Instructions for the task: Set out each line from the following listing that includes the word "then".

====== Collected material

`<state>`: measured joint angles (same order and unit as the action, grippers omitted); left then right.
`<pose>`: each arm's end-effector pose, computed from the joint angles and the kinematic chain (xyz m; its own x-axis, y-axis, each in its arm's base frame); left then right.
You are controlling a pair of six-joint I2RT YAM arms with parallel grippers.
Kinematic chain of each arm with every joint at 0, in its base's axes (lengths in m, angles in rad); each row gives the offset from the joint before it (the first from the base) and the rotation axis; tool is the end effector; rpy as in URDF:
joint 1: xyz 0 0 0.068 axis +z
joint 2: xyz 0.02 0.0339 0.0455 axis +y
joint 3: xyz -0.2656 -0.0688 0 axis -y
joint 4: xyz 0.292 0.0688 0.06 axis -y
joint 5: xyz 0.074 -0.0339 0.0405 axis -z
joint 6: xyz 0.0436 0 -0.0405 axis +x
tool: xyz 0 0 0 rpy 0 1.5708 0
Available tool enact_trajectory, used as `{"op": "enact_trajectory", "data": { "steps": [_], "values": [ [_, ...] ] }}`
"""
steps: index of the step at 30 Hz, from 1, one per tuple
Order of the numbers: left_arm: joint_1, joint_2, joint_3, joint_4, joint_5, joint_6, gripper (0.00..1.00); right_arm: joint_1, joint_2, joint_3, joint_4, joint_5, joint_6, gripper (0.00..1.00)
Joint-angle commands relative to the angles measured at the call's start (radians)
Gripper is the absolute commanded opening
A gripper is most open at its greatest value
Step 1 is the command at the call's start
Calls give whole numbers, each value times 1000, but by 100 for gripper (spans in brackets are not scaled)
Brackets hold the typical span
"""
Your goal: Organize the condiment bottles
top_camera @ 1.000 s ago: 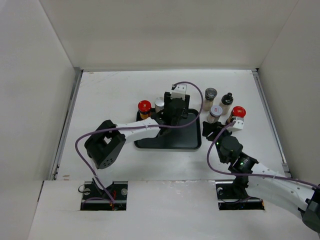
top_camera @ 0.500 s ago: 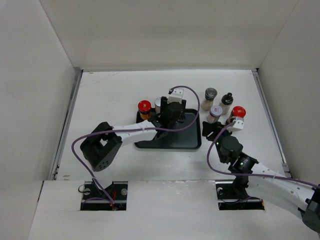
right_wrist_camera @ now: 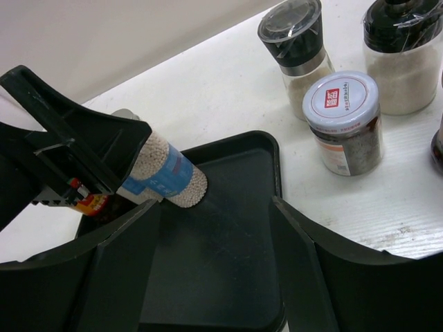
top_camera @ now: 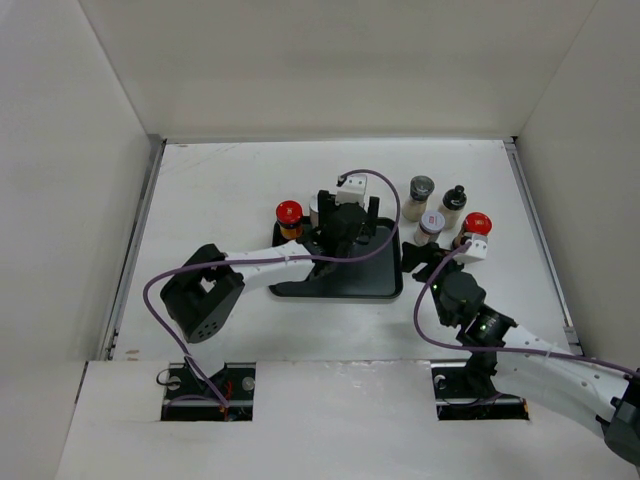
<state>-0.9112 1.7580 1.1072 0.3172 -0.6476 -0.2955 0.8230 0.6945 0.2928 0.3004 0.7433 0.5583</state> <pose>0.2910 -0.3323 0.2097 -0.2738 -0.0260 -0.9614 0.2103 0.9738 -0.0862 0.1669 0.1366 0.2138 -0.1018 0.4638 -0.8801 -0.0331 0.8826 0.4690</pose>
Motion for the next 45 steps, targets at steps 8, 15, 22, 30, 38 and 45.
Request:
{"op": "enact_trajectory", "data": {
  "steps": [8,15,22,30,38,45],
  "values": [
    [-28,-169,-10,212,28,10,89,-6,-26,35,13,7,-12,43],
    [-33,-294,-82,359,97,2,89,-3,-18,65,-64,24,6,36],
    [4,-599,-398,467,37,-8,49,-78,40,173,-178,71,-14,62],
    [113,-974,-763,395,-165,-47,53,-182,217,270,-221,56,-57,82],
    [182,-1079,-932,303,-213,-168,57,-374,312,387,-261,205,-196,98],
    [166,-1019,-945,353,-132,-192,60,-543,442,431,-348,93,-175,100]
  ]
}}
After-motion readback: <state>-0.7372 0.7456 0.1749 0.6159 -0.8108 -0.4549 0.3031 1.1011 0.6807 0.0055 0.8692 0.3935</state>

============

Solution to the exercise:
`<state>`: measured joint angles (same order and unit as the action, grippers omitted); left then right.
`<pose>`: each arm's end-effector pose, computed from the joint angles and the kinematic chain (xyz m; its own x-axis, y-axis, each in its arm's base frame); left then right.

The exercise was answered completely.